Starting with the line that contains "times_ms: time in" and stopping after the line that contains "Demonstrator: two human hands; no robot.", return each line below exactly as written, with no others.

# # # #

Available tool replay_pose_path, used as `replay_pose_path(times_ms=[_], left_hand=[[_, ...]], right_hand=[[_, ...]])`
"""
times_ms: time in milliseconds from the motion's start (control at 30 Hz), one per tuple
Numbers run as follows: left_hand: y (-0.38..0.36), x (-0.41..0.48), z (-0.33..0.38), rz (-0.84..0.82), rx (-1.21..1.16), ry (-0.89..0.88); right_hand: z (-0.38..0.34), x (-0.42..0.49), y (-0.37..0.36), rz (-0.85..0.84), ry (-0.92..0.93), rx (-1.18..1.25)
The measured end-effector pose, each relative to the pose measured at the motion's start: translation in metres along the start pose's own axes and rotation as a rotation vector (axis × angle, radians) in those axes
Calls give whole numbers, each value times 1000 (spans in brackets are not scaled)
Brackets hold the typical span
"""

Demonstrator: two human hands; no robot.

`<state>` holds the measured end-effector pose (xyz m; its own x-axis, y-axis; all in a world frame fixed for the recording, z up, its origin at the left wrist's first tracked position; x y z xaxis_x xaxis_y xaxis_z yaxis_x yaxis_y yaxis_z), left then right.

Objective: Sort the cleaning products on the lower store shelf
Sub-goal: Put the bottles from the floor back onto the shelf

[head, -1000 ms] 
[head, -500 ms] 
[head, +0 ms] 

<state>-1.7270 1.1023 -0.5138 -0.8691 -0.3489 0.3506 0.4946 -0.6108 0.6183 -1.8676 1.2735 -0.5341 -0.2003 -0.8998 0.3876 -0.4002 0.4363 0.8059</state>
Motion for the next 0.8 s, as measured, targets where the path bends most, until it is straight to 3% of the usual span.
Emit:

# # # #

**Expected answer**
times_ms: time in milliseconds from the motion's start (control at 30 Hz), one per tuple
Numbers run as follows: left_hand: y (-0.38..0.36), x (-0.41..0.48), z (-0.33..0.38), rz (-0.84..0.82), rx (-1.21..1.16), ry (-0.89..0.88); right_hand: z (-0.38..0.34), x (-0.42..0.49), y (-0.37..0.36), rz (-0.85..0.84), ry (-0.92..0.93), rx (-1.18..1.25)
The measured end-effector pose, each relative to the pose measured at the motion's start: translation in metres along the start pose's own axes and rotation as a rotation vector (axis × angle, radians) in those axes
Calls give whole numbers, each value times 1000 (spans in brackets are not scaled)
Brackets hold the typical span
"""

Demonstrator: two human hands; no robot.

No additional work is needed on this exercise.